Work task:
The data below should be repeated exactly and in full.
+++++
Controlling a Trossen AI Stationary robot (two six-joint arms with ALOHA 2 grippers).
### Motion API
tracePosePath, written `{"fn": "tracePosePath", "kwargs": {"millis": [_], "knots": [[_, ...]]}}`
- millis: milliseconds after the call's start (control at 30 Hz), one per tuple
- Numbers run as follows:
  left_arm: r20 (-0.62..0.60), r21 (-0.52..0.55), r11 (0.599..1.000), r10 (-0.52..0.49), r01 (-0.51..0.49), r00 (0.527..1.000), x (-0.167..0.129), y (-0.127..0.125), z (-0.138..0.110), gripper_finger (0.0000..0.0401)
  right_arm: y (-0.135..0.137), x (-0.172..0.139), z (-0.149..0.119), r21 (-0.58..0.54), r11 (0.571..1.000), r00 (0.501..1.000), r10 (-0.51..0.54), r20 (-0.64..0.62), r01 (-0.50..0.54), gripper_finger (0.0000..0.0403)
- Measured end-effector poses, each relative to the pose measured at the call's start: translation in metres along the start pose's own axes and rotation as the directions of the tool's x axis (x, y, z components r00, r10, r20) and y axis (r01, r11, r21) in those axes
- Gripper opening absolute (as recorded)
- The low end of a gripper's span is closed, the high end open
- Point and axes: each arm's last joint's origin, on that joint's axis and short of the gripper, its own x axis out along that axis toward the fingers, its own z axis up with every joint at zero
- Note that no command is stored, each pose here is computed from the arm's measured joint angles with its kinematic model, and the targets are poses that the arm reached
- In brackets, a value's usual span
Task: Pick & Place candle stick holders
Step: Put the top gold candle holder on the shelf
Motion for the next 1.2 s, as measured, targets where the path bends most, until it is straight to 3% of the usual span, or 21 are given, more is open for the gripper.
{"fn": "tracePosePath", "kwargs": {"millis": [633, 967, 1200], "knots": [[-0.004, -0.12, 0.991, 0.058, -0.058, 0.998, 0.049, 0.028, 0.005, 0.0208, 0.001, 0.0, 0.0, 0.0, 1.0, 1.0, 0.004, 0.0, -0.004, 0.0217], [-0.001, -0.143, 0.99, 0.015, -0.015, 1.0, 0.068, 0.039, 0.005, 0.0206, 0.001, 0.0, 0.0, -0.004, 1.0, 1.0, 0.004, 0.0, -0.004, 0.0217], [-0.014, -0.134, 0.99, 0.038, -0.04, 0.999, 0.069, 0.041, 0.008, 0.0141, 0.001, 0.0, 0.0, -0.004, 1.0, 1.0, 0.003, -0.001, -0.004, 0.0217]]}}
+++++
Response to the exercise:
Controlling a Trossen AI Stationary robot (two six-joint arms with ALOHA 2 grippers).
### Motion API
tracePosePath, written `{"fn": "tracePosePath", "kwargs": {"millis": [_], "knots": [[_, ...]]}}`
- millis: milliseconds after the call's start (control at 30 Hz), one per tuple
- Numbers run as follows:
  left_arm: r20 (-0.62..0.60), r21 (-0.52..0.55), r11 (0.599..1.000), r10 (-0.52..0.49), r01 (-0.51..0.49), r00 (0.527..1.000), x (-0.167..0.129), y (-0.127..0.125), z (-0.138..0.110), gripper_finger (0.0000..0.0401)
  right_arm: y (-0.135..0.137), x (-0.172..0.139), z (-0.149..0.119), r21 (-0.58..0.54), r11 (0.571..1.000), r00 (0.501..1.000), r10 (-0.51..0.54), r20 (-0.64..0.62), r01 (-0.50..0.54), gripper_finger (0.0000..0.0403)
- Measured end-effector poses, each relative to the pose measured at the call's start: translation in metres along the start pose's own axes and rotation as the directions of the tool's x axis (x, y, z components r00, r10, r20) and y axis (r01, r11, r21) in those axes
- Gripper opening absolute (as recorded)
- The low end of a gripper's span is closed, the high end open
- Point and axes: each arm's last joint's origin, on that joint's axis and short of the gripper, its own x axis out along that axis toward the fingers, its own z axis up with every joint at zero
- Note that no command is stored, each pose here is computed from the arm's measured joint angles with its kinematic model, and the targets are poses that the arm reached
- In brackets, a value's usual span
Task: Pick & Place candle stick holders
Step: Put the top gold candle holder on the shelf
Motion for the next 1.2 s, as measured, targets where the path bends most, until it is straight to 3% of the usual span, or 21 are given, more is open for the gripper.
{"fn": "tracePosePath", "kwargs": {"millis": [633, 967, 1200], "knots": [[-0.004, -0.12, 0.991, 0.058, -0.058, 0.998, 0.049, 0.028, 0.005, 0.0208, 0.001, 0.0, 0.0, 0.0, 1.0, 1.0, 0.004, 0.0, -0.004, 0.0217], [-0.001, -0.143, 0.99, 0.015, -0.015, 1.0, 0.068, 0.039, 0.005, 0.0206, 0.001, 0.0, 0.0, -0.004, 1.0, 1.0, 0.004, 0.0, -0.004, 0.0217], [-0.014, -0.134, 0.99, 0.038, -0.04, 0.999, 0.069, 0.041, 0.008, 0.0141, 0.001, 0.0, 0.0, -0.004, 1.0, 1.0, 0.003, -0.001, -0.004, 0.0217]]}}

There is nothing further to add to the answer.